Question

An oil company requires $13000, 20000$ and $15000$ barrels of high grade, medium grade and low grade oil respectively. Refinery $A$ produces $100, 300$ and $200$ barrels per day of high, medium and low grade oil respectively, whereas the Refinery $B$ produces $200, 400$ and $100$ barrels per day respectively. If $A$ costs $₹\, 400$ per day and $$ costs $₹\, 300$ per day to operate, how many days refinery $A $ and $B$ should be run respectively to minimize the cost of requirement?

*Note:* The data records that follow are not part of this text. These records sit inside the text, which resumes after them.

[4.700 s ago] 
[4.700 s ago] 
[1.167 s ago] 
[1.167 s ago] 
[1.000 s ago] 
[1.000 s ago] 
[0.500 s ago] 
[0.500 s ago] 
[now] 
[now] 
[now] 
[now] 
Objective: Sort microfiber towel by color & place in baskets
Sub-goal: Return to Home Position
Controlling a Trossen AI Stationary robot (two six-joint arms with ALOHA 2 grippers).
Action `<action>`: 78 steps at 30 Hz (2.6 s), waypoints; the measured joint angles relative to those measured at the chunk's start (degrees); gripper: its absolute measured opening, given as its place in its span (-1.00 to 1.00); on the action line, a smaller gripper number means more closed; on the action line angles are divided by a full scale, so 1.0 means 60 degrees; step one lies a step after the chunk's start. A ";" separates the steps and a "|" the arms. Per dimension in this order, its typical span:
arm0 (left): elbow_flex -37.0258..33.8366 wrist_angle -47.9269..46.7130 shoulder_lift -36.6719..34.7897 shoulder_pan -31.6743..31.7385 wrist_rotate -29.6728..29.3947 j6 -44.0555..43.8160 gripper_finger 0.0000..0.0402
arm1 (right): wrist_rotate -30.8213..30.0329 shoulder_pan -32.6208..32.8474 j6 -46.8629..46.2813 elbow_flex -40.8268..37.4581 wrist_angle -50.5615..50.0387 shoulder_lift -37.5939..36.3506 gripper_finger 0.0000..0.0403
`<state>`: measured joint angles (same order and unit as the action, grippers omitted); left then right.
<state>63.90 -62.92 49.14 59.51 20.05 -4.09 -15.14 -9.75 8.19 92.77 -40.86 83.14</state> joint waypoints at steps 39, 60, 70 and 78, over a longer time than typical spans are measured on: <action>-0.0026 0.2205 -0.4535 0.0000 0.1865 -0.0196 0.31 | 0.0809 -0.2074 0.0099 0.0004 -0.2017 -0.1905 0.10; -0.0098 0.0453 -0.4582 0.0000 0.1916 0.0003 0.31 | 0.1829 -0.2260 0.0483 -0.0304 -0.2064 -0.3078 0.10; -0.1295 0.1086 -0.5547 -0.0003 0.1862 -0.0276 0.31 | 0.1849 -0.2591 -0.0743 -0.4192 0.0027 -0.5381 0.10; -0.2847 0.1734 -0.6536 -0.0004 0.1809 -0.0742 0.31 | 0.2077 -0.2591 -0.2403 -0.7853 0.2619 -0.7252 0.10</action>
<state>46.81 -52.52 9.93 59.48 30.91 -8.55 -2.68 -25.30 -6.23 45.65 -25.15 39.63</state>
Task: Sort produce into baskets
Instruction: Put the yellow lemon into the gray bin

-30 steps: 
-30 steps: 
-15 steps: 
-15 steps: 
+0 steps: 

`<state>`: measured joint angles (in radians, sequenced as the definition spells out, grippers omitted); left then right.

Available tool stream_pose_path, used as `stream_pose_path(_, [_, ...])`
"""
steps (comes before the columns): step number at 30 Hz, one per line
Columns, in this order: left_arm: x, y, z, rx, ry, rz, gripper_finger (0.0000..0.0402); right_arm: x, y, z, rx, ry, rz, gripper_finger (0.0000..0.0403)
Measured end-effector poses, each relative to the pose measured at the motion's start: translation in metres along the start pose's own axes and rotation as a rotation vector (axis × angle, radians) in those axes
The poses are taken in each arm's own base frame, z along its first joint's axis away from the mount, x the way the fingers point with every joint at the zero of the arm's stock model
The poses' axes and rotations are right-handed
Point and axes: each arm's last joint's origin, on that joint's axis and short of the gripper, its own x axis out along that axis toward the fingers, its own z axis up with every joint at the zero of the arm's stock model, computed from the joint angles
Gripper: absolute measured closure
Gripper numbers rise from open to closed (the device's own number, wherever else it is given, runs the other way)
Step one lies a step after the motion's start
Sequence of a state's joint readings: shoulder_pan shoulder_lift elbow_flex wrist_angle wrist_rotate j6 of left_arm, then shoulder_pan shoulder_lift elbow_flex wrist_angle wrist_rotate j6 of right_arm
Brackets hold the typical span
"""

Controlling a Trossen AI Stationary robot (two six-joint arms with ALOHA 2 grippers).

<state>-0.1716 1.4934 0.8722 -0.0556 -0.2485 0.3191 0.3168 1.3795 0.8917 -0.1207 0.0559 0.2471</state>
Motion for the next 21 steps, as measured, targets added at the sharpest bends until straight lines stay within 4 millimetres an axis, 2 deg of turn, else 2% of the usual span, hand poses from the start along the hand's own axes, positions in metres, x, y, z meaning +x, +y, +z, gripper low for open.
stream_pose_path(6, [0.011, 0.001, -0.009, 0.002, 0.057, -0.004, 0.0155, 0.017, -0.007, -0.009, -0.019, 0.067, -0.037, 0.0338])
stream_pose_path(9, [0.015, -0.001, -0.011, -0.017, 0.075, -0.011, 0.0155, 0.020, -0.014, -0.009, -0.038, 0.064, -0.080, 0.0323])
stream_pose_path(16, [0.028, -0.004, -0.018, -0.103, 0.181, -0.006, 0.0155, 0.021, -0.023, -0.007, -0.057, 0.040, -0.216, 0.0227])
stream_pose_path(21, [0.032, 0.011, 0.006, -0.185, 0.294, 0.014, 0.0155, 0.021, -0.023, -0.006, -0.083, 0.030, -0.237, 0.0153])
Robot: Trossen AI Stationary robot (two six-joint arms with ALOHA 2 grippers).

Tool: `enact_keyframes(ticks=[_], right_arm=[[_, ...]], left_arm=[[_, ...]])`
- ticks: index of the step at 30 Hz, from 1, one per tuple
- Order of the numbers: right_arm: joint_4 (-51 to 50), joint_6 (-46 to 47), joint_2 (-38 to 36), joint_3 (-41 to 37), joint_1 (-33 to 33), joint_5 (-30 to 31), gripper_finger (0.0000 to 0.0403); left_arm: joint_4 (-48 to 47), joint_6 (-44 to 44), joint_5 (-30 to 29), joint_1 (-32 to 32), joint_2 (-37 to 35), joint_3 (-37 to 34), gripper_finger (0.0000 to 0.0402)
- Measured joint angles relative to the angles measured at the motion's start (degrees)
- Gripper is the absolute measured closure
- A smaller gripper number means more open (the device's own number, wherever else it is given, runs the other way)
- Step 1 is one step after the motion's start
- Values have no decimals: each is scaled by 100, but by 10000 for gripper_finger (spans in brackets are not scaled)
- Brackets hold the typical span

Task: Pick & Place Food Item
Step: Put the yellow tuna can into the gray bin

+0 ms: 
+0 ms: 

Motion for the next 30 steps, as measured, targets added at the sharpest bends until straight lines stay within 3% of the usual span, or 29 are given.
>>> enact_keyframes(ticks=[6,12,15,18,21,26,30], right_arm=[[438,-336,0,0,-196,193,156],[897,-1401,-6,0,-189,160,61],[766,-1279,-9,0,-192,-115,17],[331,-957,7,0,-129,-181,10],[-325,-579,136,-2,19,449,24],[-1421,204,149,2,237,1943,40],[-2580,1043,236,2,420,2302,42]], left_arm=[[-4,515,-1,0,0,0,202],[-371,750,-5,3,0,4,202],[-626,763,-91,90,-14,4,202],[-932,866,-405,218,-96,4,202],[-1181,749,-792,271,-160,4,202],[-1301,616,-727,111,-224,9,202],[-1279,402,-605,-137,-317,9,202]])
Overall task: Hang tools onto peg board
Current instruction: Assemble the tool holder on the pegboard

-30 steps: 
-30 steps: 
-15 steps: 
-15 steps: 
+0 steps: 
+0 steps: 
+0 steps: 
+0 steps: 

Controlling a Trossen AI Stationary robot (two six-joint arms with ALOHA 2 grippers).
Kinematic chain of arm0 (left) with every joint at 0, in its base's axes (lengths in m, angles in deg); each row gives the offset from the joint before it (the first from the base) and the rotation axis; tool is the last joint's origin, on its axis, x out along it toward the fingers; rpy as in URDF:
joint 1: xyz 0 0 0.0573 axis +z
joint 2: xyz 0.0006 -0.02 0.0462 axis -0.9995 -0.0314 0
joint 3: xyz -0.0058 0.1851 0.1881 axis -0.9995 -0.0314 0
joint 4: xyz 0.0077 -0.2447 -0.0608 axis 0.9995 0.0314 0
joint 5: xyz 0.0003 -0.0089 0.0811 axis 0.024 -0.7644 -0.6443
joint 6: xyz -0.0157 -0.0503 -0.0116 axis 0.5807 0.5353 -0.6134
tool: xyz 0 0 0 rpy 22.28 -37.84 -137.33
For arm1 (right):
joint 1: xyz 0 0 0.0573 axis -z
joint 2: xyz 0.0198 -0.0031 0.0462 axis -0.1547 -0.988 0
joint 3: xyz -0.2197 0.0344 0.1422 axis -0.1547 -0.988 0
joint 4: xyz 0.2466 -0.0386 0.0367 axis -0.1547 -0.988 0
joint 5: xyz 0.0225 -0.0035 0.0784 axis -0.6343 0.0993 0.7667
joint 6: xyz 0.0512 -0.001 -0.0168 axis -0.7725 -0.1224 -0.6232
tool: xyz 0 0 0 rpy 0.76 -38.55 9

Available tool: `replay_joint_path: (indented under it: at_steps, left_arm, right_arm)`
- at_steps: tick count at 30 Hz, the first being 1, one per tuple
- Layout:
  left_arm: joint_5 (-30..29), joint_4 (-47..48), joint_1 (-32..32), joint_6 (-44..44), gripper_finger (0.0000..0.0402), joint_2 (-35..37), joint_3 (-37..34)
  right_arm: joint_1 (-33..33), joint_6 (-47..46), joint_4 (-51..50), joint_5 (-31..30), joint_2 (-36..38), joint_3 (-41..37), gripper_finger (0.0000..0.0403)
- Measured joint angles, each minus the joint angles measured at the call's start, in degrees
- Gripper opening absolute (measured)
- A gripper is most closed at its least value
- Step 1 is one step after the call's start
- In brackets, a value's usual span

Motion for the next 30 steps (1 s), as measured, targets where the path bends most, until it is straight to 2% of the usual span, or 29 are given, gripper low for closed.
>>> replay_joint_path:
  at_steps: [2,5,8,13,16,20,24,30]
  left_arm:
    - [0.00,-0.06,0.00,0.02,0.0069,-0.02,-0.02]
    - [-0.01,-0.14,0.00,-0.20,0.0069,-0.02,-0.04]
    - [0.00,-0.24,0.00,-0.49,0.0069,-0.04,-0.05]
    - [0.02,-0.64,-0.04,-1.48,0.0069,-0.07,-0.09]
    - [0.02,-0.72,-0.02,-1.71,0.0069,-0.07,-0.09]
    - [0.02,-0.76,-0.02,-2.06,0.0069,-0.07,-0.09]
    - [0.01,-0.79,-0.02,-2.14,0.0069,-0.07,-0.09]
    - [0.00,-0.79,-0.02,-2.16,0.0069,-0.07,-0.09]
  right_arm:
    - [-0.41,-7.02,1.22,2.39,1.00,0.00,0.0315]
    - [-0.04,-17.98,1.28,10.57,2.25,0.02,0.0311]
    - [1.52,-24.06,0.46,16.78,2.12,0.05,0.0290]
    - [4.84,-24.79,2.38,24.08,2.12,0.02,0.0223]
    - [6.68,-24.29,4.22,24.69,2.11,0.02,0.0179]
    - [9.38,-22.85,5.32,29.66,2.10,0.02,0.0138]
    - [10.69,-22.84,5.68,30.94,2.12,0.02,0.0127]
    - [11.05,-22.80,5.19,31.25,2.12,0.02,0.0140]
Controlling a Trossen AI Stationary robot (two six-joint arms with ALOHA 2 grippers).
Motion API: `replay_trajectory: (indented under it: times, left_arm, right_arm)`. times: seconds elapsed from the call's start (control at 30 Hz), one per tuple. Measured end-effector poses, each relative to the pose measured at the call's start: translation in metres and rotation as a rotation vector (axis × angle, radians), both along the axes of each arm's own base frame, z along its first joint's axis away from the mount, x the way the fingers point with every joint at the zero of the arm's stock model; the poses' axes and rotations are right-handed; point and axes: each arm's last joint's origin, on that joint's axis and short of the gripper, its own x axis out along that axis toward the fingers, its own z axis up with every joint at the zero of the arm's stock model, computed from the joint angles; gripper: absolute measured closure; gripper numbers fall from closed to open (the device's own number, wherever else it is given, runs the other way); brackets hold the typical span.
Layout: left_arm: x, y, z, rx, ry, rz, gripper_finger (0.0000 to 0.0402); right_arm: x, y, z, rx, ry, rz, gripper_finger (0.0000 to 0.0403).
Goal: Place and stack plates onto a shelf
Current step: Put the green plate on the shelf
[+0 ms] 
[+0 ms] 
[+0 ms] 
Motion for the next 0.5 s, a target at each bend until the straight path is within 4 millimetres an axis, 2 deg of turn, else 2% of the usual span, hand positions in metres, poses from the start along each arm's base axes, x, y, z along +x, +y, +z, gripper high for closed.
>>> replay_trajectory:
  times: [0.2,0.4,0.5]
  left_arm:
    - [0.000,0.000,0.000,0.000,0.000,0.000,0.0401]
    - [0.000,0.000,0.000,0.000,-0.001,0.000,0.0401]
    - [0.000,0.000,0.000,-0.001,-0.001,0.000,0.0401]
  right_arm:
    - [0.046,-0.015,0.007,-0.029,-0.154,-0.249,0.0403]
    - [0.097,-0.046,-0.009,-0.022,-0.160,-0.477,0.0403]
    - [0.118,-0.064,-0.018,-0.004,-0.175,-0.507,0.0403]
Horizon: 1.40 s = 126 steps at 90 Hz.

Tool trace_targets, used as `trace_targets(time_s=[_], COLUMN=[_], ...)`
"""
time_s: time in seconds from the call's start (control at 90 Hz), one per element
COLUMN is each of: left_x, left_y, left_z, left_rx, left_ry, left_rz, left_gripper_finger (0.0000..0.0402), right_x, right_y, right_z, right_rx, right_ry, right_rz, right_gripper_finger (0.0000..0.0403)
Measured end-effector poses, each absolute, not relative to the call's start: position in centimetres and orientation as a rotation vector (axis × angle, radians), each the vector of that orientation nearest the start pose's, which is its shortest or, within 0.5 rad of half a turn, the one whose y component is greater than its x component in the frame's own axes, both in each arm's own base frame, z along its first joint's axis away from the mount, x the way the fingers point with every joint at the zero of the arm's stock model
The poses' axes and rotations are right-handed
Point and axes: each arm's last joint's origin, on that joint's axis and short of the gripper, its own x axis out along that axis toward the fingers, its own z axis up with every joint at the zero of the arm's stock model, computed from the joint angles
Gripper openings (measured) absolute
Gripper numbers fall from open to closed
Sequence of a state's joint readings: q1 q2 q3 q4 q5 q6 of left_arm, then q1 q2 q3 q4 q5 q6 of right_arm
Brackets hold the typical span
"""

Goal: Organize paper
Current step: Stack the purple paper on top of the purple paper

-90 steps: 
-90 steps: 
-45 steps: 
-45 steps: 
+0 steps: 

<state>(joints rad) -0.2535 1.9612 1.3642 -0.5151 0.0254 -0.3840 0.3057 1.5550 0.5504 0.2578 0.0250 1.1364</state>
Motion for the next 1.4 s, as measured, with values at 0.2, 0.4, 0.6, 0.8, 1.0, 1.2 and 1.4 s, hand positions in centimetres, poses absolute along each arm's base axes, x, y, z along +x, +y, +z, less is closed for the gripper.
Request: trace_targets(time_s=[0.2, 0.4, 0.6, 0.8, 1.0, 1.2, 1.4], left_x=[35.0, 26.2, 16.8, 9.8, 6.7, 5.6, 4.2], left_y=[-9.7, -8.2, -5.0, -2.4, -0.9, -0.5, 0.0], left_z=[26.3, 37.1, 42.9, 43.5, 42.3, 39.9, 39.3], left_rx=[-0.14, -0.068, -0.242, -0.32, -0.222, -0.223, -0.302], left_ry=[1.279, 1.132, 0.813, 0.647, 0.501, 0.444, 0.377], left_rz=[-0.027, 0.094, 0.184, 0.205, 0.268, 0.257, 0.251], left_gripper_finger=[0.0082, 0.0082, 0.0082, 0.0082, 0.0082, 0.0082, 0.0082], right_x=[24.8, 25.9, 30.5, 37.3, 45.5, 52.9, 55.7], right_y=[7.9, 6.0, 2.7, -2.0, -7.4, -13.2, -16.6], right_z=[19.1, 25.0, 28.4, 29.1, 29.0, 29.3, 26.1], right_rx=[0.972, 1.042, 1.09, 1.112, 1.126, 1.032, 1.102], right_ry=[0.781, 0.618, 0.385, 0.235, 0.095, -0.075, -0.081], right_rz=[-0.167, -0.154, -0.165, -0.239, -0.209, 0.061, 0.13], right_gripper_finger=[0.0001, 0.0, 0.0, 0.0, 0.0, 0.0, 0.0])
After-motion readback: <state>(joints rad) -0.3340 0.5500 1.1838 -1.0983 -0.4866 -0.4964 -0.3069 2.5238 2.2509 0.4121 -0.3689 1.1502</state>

• A. $\frac{110}{3}, \frac{170}{3}$
• B. $\frac{140}{3}, \frac{160}{3}$
• C. $\frac{160}{3}, \frac{140}{3}$
• D. $\frac{170}{3}, \frac{110}{3}$

Answer 1

Answer: (D)

Let refineries $A$ and $B$ run for $x$ and $y$ days respectively.
Let $z$ be the cost.
According to question $x$ and $y$ must satisfy the following conditions:
$100x + 200y \ge 13000$ or $x + 2y \ge 130$
$300x + 400y \ge 20000$ or $3x + 4y \ge 200$
$200x + 100y \ge 15000$ or $2x + y \ge 150$
$x \ge 0, y \ge 0 $
Mathematical formulation of the $LPP$ is:
Minimize $z = 400x + 300y$
Subject to constraints:
$x + 2y \ge 130, 3x + 4y \ge 200,2x + y \ge 150,x \ge 0,y \ge 0$
Now, we draw the lines :
$ l_1 : x + 2y = 130, l_2 : 3x + 4y = 200, l_3 : 2x + y = 150$,
$l_4: x = 0$ and $l_5:y = 0$
Lines $l_1$ and $l_2$ meet at $P\left(\frac{110}{3}, \frac{170}{3}\right)$

The fesible region is shaded and it is unbounded region
with vertices $A, P$ and $F$.
Also minimize $z = 400x + 300y$
$\therefore $ At $A(130,0), z = 52000$
At $F(0,150), z = 45000$
At $P\left(\frac{170}{3}, \frac{110}{3}\right)$, $z\left(\frac{101000}{3}\right) = 33666.67$
$\therefore $ Cost is min. at $P\left(\frac{110}{3}, \frac{170}{3}\right)$ which is $₹\,33666.67$
Hence, refinery $A$ should run for $\frac{170}{3}$ days and refinery $B$ should run for $\frac{110}{3}$ days.